Data excerpts:
···

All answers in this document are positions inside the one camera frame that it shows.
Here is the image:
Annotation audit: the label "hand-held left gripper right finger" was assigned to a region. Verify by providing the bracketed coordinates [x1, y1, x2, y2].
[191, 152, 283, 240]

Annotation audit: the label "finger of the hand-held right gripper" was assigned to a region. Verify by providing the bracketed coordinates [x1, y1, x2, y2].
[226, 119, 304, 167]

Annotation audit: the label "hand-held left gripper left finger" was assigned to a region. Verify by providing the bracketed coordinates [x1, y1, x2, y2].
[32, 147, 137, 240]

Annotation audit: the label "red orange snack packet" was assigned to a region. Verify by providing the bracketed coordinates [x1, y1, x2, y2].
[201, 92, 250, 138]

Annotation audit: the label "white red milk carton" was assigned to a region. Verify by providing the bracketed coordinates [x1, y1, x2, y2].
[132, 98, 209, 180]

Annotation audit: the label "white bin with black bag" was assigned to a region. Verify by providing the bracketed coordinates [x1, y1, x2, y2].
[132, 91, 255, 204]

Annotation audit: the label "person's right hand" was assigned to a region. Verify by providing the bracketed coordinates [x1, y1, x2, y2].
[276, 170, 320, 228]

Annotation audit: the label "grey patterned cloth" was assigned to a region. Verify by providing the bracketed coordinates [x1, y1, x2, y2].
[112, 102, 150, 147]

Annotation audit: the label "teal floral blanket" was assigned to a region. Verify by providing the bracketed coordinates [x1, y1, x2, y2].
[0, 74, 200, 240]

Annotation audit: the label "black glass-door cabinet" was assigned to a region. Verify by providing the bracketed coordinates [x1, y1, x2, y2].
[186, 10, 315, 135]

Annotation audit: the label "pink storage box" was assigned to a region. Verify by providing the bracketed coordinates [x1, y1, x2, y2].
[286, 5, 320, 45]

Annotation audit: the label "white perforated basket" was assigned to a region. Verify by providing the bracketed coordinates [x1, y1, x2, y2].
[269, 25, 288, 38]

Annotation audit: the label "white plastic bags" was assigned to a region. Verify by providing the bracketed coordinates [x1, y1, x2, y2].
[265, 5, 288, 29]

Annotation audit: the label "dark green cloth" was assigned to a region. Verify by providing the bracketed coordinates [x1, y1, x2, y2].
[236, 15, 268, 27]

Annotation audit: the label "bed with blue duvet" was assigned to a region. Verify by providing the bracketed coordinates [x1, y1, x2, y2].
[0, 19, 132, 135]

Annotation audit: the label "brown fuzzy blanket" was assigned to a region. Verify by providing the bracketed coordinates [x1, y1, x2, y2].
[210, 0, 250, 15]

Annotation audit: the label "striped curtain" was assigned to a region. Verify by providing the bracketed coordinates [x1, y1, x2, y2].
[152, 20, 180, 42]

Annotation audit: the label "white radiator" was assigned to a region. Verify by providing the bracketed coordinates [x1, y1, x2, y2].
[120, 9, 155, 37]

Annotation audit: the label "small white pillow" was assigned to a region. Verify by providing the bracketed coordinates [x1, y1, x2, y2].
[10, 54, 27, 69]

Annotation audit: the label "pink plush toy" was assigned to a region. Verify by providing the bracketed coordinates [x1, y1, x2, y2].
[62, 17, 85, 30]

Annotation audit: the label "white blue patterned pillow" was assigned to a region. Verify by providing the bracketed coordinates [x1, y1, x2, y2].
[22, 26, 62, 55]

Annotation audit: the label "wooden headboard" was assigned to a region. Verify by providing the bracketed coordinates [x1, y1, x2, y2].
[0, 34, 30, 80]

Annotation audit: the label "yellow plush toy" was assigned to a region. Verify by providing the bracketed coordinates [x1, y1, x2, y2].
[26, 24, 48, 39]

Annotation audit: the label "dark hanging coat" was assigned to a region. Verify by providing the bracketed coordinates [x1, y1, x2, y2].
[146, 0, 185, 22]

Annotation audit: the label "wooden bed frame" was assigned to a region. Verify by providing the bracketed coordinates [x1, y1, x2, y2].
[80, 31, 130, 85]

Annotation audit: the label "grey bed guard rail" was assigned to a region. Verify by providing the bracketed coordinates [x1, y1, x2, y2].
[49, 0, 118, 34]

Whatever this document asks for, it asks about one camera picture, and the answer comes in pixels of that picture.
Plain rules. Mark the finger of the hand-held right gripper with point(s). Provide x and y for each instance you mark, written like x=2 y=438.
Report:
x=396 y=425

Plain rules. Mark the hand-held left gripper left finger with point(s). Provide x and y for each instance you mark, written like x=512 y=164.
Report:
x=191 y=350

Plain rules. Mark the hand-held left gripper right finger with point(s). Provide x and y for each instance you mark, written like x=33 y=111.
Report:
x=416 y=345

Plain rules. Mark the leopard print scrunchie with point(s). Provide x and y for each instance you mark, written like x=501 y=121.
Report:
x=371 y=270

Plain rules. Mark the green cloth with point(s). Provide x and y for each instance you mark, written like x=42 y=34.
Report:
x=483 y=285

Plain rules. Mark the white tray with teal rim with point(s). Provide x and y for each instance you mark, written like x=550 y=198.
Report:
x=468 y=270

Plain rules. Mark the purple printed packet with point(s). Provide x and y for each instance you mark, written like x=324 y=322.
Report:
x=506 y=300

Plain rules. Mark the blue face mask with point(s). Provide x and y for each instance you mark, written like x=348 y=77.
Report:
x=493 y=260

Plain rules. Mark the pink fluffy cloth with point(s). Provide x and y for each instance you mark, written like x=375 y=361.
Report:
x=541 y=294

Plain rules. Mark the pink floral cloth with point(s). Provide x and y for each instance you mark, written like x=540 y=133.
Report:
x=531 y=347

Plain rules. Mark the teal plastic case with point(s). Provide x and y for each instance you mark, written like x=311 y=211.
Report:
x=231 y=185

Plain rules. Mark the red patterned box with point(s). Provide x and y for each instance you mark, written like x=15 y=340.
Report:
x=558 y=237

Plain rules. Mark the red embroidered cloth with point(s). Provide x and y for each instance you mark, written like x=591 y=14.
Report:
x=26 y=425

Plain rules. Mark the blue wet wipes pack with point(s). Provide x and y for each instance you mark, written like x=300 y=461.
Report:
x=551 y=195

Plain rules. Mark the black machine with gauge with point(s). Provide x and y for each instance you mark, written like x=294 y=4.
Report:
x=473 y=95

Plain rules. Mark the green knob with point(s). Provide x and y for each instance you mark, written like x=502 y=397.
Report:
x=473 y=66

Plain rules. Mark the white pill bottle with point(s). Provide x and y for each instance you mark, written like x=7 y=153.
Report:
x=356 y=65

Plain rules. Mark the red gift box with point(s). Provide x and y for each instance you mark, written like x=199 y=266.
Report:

···

_Problem statement_
Reproduce every line of the records containing the string "that".

_Final answer_
All answers in this document are positions inside the one camera frame that it shows.
Whatever this document asks for, it asks about one camera picture, and the answer comes in pixels of that picture.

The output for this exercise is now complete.